▶ **WORK INSTRUCTIONS**:
The material below must be restated exactly, line by line.

▶ **SUPPLIED INFORMATION**:
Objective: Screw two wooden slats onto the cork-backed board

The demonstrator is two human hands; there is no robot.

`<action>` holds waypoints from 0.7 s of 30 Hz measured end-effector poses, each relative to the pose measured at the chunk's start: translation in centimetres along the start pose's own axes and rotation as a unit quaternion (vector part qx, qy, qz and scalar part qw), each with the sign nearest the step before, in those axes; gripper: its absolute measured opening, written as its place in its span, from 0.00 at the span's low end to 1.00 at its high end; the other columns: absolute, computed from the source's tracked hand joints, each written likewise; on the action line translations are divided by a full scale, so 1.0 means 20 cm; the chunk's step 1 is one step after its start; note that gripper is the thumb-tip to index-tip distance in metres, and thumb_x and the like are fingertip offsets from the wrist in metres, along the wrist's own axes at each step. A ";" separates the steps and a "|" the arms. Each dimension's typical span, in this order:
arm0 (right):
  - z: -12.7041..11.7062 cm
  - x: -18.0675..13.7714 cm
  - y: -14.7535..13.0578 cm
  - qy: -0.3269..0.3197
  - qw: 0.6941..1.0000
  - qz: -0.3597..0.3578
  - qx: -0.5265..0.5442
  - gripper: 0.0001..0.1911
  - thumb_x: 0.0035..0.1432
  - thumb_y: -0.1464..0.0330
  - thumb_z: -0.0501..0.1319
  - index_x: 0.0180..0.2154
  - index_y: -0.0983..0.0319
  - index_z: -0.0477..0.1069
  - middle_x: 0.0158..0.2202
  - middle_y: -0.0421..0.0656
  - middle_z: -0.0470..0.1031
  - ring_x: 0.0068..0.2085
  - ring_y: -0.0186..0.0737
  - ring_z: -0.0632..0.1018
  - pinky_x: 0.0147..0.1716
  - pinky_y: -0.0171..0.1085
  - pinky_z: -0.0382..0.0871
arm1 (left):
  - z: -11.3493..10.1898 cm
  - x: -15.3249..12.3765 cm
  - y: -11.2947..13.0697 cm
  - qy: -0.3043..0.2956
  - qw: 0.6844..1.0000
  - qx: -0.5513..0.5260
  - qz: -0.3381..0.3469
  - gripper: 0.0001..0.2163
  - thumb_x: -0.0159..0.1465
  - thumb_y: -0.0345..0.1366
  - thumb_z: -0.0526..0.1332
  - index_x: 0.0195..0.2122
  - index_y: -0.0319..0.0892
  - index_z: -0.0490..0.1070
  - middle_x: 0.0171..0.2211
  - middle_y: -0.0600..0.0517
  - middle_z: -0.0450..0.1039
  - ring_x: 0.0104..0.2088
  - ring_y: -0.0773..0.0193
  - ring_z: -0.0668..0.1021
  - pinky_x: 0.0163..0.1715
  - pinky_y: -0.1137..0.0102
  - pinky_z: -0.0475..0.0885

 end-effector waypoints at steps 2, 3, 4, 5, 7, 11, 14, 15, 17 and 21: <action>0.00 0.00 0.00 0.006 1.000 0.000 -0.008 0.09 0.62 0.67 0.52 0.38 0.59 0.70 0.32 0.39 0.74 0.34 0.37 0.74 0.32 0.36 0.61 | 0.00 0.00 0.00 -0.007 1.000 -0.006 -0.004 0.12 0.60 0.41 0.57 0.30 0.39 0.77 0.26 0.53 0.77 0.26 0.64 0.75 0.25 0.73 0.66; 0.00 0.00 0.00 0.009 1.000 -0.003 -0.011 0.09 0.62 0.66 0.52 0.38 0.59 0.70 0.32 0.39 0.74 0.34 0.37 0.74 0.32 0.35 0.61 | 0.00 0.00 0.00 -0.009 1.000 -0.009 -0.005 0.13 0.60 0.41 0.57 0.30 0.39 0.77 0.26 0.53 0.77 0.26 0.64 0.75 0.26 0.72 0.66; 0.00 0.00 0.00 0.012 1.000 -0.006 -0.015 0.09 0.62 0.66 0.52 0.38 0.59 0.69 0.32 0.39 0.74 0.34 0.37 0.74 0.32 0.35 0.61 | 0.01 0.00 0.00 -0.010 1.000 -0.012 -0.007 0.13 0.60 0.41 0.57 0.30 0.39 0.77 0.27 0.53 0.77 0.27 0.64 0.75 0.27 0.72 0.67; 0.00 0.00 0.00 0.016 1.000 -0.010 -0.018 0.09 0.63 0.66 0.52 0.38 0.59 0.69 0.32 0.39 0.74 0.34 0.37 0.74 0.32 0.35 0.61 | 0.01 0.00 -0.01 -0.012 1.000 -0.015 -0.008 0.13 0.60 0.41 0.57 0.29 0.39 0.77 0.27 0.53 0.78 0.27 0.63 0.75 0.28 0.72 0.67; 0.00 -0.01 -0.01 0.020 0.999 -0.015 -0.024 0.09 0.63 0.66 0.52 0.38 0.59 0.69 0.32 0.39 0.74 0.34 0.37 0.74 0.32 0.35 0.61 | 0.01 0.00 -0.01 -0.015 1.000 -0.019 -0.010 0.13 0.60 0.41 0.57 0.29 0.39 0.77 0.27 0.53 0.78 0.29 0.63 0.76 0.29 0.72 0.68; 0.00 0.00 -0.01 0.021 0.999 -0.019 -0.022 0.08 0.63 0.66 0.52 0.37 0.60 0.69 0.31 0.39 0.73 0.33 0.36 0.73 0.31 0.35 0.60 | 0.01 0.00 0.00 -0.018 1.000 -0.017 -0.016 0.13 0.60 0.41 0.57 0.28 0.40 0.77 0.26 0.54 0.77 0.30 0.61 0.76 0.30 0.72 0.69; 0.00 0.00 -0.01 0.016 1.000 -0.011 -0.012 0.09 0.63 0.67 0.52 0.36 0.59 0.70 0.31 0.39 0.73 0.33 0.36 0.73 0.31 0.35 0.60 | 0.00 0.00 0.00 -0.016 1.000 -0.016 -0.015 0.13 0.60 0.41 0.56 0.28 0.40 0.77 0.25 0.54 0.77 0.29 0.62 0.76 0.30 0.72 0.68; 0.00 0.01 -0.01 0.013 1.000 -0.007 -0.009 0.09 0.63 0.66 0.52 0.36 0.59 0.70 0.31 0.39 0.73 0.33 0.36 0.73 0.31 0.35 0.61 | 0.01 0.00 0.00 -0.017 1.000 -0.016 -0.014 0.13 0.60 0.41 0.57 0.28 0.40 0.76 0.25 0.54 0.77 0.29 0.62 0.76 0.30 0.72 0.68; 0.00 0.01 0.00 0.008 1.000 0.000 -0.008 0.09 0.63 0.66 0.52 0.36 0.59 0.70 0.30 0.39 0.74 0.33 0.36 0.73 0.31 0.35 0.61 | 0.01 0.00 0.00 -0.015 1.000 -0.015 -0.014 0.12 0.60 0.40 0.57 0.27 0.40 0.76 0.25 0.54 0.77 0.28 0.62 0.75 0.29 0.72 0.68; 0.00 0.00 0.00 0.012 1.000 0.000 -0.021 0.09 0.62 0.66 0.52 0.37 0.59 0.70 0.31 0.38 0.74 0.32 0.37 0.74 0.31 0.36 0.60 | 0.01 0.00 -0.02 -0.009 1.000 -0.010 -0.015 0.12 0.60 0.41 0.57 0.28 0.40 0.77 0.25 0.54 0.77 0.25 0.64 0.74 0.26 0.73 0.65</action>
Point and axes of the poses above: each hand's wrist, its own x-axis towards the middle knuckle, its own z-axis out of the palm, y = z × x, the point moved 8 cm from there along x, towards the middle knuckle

▶ **TASK RESULT**:
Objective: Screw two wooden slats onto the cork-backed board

The demonstrator is two human hands; there is no robot.

`<action>` holds waypoints from 0.7 s of 30 Hz measured end-effector poses, each relative to the pose measured at the chunk's start: translation in centimetres along the start pose's own axes and rotation as a unit quaternion (vector part qx, qy, qz and scalar part qw), each with the sign nearest the step before, in those axes; gripper: its absolute measured opening, written as its place in its span, from 0.00 at the span's low end to 1.00 at its high end; the other columns: absolute, computed from the source's tracked hand joints, each written likewise; on the action line translations are divided by a full scale, so 1.0 means 20 cm; the chunk's step 1 is one step after its start; note that gripper is the thumb-tip to index-tip distance in metres, and thumb_x and the like are fingertip offsets from the wrist in metres, along the wrist's own axes at each step. A ";" separates the steps and a "|" the arms. Each dimension's typical span, in this order:
arm0 (right):
  - z: -12.7041..11.7062 cm
  - x: -18.0675..13.7714 cm
  - y: -14.7535..13.0578 cm
  - qy: -0.3269..0.3197
  - qw: 0.6941..1.0000
  - qz: -0.3597..0.3578
  - qx: -0.5265..0.5442
  - gripper: 0.0001..0.1911
  - thumb_x: 0.0035..0.1432
  - thumb_y: -0.1464..0.0330
  - thumb_z: -0.0501..0.1319
  - index_x: 0.0180..0.2154
  - index_y: -0.0983..0.0319
  - index_z: -0.0477..0.1069
  - middle_x: 0.0158..0.2202
  - middle_y: -0.0421..0.0656
  - middle_z: -0.0470..0.1031
  - ring_x: 0.0068..0.2085
  - ring_y: -0.0186..0.0737
  - ring_z: -0.0632..0.1018
  - pinky_x: 0.0147..0.1716
  - pinky_y: -0.0171..0.1085
  - pinky_z: -0.0382..0.0871
arm1 (left):
  - z: -11.3493..10.1898 cm
  - x: -15.3249..12.3765 cm
  - y: -11.2947..13.0697 cm
  - qy: -0.3043..0.2956
  - qw: 0.6844..1.0000
  - qx: -0.5513..0.5260
  - qz: -0.3381..0.3469
  - gripper: 0.0001..0.2163
  - thumb_x: -0.0159..0.1465
  - thumb_y: -0.0345..0.1366
  - thumb_z: -0.0526..0.1332
  - index_x: 0.0195..0.2122
  - index_y: -0.0319..0.0892
  - index_z: -0.0490..0.1070
  - middle_x: 0.0171..0.2211
  - middle_y: -0.0600..0.0517
  - middle_z: -0.0450..0.1039
  - ring_x: 0.0104..0.2088
  - ring_y: -0.0773..0.0193
  - ring_z: -0.0668..0.1021
  - pinky_x: 0.0163..0.1715
  - pinky_y: -0.1137..0.0102
  - pinky_z: -0.0475..0.0885

 end-effector waypoints at steps 2, 3, 4, 5, 7, 11, 14, 15, 17 and 21: <action>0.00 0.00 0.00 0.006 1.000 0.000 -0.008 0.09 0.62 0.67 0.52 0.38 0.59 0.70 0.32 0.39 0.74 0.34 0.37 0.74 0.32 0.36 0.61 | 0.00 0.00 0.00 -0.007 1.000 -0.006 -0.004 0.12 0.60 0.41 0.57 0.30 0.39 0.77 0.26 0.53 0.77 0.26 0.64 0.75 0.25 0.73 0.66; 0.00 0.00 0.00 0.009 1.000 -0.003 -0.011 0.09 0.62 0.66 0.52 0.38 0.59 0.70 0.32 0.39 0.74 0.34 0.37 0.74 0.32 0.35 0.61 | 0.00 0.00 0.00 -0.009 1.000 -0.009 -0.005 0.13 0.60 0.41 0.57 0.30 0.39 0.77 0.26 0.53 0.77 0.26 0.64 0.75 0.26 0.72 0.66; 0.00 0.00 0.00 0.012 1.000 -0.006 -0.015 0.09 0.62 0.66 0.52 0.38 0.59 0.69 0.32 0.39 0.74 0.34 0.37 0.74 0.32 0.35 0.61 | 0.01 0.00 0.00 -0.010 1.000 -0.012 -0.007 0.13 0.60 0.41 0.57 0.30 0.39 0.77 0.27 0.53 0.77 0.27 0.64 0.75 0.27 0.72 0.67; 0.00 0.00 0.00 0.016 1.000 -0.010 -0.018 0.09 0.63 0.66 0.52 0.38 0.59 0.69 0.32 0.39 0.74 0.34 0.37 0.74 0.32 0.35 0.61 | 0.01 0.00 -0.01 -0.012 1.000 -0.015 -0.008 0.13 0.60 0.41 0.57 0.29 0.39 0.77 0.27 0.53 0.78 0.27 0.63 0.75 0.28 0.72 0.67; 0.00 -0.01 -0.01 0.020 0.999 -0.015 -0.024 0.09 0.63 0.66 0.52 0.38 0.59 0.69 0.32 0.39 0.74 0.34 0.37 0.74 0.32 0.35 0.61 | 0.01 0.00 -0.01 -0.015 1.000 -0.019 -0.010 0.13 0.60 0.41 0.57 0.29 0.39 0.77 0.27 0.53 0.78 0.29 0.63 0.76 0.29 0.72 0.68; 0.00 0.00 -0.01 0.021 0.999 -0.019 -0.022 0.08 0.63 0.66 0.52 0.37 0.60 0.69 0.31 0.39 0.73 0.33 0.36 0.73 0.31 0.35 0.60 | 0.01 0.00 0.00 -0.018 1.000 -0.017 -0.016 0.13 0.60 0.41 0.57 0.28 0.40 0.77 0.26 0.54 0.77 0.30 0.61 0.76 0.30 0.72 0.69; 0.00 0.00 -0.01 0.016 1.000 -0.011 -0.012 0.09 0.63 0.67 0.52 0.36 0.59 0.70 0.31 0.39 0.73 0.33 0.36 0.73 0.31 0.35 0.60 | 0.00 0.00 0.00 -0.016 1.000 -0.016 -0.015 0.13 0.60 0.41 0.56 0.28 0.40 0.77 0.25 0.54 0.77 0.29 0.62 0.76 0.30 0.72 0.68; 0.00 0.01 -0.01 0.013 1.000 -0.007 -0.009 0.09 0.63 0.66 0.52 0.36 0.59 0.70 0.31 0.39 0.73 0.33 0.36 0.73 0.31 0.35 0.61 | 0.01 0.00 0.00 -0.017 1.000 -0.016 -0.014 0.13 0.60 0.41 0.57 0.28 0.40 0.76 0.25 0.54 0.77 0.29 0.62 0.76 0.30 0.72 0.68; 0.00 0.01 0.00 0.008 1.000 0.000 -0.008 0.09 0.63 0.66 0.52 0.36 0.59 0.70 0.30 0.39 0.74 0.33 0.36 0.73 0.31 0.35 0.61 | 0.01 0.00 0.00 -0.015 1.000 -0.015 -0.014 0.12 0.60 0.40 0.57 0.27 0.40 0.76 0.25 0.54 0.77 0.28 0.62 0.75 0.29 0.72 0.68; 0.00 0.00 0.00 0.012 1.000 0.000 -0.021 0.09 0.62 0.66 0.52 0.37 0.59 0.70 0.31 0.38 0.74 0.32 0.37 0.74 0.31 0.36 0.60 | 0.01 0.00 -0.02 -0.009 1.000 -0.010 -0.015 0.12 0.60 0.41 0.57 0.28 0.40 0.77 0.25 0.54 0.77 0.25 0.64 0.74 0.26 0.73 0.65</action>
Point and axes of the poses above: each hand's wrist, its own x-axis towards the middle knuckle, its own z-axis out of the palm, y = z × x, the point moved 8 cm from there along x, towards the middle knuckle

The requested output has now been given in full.